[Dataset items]
════

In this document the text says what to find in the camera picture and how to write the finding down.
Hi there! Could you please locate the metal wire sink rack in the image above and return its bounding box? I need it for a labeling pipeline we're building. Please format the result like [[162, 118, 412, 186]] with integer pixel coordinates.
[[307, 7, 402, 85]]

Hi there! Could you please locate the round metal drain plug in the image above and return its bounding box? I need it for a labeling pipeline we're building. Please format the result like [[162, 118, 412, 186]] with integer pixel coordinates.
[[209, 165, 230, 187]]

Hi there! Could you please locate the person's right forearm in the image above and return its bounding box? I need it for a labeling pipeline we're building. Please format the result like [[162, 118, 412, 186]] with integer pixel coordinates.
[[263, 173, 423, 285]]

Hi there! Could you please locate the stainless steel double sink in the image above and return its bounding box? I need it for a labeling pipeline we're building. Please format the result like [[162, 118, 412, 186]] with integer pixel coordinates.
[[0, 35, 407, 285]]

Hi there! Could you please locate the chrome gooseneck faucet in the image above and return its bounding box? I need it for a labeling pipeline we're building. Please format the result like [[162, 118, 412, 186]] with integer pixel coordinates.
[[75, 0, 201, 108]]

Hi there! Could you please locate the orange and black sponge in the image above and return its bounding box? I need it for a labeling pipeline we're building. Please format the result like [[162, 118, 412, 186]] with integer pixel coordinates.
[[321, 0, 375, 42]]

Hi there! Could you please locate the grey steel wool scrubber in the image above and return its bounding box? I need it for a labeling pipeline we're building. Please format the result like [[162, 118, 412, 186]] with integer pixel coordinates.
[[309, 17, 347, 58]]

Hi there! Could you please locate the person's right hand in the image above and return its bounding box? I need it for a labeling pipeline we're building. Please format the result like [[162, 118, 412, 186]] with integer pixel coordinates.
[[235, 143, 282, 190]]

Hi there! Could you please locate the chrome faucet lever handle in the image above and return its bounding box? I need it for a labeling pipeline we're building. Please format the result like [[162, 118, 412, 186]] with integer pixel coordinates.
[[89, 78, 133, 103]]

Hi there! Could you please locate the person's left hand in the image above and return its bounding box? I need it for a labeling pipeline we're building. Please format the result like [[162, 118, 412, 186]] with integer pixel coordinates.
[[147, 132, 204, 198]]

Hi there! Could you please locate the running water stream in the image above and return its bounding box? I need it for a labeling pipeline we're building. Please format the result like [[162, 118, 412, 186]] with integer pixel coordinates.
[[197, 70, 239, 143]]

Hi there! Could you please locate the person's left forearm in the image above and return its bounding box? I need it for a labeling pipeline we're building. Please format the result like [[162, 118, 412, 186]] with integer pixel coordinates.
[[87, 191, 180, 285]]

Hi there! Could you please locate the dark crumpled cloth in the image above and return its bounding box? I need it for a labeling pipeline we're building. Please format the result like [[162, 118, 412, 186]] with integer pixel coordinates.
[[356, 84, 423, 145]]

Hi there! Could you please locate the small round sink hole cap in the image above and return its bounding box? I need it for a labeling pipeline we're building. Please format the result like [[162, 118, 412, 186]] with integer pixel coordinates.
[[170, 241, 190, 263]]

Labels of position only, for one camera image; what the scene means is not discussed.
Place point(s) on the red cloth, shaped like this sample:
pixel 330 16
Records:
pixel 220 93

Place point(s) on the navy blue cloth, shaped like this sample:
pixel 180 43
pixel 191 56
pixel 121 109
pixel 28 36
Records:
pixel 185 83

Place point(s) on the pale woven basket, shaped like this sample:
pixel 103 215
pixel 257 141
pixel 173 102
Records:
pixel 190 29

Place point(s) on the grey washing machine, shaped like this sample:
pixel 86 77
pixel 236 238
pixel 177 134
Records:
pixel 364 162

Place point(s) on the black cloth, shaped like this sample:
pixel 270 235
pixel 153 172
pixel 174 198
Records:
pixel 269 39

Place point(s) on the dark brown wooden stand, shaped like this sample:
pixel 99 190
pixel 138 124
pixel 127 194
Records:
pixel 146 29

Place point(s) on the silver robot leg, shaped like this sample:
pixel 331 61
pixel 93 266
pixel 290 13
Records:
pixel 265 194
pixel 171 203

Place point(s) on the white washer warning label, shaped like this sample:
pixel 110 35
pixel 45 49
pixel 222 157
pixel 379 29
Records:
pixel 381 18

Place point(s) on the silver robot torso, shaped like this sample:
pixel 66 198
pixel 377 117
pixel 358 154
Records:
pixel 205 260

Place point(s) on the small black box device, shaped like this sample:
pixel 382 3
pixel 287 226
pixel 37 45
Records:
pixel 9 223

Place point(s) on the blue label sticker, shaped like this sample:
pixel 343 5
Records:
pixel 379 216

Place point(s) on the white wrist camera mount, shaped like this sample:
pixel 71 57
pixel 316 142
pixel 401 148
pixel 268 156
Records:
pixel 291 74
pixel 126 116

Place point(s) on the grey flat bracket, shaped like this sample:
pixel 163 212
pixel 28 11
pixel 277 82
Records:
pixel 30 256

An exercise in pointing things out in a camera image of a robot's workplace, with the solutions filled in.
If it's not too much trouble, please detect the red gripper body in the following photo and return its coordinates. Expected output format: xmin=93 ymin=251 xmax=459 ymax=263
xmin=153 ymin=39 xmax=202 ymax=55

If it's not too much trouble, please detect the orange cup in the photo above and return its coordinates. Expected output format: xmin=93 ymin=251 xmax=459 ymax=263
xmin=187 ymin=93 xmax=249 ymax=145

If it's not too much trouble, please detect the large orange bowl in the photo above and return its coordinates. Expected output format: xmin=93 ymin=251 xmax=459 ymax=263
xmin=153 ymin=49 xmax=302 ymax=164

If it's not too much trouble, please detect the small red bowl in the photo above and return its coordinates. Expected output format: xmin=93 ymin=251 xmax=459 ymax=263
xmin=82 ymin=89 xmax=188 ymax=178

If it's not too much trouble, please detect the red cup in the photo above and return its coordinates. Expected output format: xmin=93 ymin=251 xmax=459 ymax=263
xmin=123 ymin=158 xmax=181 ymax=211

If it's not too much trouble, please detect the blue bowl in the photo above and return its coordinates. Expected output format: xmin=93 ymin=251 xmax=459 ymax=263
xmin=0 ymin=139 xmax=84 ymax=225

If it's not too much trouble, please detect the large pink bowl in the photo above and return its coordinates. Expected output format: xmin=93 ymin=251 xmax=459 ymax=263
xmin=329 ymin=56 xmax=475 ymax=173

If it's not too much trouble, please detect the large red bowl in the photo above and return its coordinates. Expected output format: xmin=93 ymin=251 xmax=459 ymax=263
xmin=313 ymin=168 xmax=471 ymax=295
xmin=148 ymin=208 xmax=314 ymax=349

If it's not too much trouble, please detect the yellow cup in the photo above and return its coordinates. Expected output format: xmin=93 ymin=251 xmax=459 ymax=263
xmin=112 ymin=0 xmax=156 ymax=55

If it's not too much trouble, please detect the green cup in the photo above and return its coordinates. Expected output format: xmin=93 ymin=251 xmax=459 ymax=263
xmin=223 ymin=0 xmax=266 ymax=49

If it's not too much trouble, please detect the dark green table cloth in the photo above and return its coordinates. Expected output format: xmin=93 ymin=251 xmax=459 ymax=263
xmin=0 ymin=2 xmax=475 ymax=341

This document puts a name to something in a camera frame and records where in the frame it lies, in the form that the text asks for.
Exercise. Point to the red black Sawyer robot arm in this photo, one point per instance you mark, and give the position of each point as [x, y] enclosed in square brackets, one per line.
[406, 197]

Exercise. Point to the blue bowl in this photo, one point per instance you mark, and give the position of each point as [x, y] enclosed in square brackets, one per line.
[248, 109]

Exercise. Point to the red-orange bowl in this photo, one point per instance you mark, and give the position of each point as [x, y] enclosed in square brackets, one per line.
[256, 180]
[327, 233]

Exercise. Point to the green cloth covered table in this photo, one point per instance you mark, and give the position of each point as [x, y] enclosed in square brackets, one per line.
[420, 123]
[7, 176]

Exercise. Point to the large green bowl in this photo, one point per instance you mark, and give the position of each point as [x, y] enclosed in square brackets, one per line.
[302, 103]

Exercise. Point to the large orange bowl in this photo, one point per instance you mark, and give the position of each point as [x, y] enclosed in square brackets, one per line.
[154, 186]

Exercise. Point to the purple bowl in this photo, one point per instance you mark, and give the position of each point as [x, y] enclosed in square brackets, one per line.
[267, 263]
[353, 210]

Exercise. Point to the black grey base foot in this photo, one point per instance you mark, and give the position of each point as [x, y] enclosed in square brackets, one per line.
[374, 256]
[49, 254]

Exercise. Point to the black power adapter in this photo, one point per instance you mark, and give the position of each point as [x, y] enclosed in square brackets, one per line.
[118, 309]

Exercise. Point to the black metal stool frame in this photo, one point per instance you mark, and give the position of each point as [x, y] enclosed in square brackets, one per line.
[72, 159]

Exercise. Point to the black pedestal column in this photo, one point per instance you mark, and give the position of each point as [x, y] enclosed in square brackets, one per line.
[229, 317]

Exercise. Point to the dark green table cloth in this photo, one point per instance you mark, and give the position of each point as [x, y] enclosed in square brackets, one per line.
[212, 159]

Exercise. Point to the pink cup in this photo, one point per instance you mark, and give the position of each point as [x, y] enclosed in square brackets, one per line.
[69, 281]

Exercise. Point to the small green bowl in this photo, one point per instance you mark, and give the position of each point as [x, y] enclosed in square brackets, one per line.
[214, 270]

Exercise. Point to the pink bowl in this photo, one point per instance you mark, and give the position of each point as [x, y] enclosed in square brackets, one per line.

════

*PROBLEM TO WORK ON*: Review the preceding data and report every line that includes the string "what".

*SOLUTION FOR THIS PROBLEM*:
In this document the text says what to find in the camera picture and how to write the finding down.
Labels of position only, for one camera image; what the scene means is not discussed.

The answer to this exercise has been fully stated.